> What to produce
Repeat exactly each line of the data provided below.

> Exercise data

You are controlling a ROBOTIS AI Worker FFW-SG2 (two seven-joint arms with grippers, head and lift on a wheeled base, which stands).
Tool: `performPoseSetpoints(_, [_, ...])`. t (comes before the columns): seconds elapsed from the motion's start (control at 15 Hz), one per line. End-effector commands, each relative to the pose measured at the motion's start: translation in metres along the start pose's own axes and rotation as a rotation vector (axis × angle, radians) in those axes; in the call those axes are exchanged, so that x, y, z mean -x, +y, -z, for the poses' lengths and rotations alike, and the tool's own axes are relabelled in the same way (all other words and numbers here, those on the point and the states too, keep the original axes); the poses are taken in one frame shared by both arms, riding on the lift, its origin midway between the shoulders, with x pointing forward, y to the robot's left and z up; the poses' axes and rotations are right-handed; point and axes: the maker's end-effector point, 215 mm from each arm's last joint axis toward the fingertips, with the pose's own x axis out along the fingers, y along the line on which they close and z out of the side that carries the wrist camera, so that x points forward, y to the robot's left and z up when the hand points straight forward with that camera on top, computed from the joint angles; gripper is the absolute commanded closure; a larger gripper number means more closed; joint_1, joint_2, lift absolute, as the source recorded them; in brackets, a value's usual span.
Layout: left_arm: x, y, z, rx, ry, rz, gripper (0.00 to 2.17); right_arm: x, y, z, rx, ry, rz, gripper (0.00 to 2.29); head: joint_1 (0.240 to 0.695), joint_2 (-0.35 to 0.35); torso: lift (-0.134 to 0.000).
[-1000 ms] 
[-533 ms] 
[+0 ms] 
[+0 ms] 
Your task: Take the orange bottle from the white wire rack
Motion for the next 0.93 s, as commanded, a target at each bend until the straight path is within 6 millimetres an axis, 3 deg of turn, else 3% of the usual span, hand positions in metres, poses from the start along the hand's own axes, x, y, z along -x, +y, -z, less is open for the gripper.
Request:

> Response area
You are controlling a ROBOTIS AI Worker FFW-SG2 (two seven-joint arms with grippers, head and lift on a wheeled base, which stands).
Tool: `performPoseSetpoints(_, [_, ...])`. t (comes before the columns): seconds elapsed from the motion's start (control at 15 Hz), one per line. End-effector commands, each relative to the pose measured at the motion's start: translation in metres along the start pose's own axes and rotation as a rotation vector (axis × angle, radians) in those axes; in the call those axes are exchanged, so that x, y, z mean -x, +y, -z, for the poses' lengths and rotations alike, and the tool's own axes are relabelled in the same way (all other words and numbers here, those on the point and the states too, keep the original axes); the poses are taken in one frame shared by both arms, riding on the lift, its origin midway between the shoulders, with x pointing forward, y to the robot's left and z up; the poses' axes and rotations are right-handed; point and axes: the maker's end-effector point, 215 mm from each arm's last joint axis toward the fingertips, with the pose's own x axis out along the fingers, y along the line on which they close and z out of the side that carries the wrist camera, so that x points forward, y to the robot's left and z up when the hand points straight forward with that camera on top, computed from the joint angles; gripper is the absolute commanded closure; a larger gripper number means more closed; joint_1, joint_2, lift absolute, as the source recorded them; in brackets, a value's usual span.
Layout: left_arm: x, y, z, rx, ry, rz, gripper (0.00 to 2.17); right_arm: x, y, z, rx, ry, rz, gripper (0.00 to 2.29); head: joint_1 (0.240 to 0.695), joint_2 (-0.35 to 0.35); torso: lift (-0.134 to 0.000).
[-1000 ms] 
[-533 ms] 
[+0 ms] 
[+0 ms] 
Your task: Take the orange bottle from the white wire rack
Motion for the next 0.93 s, as commanded, a target at each bend until the straight path is within 6 millimetres an axis, 3 deg of turn, else 3% of the usual span, hand positions in metres, poses from the start along the hand's own axes, x, y, z along -x, +y, -z, less is open for the gripper.
Request:

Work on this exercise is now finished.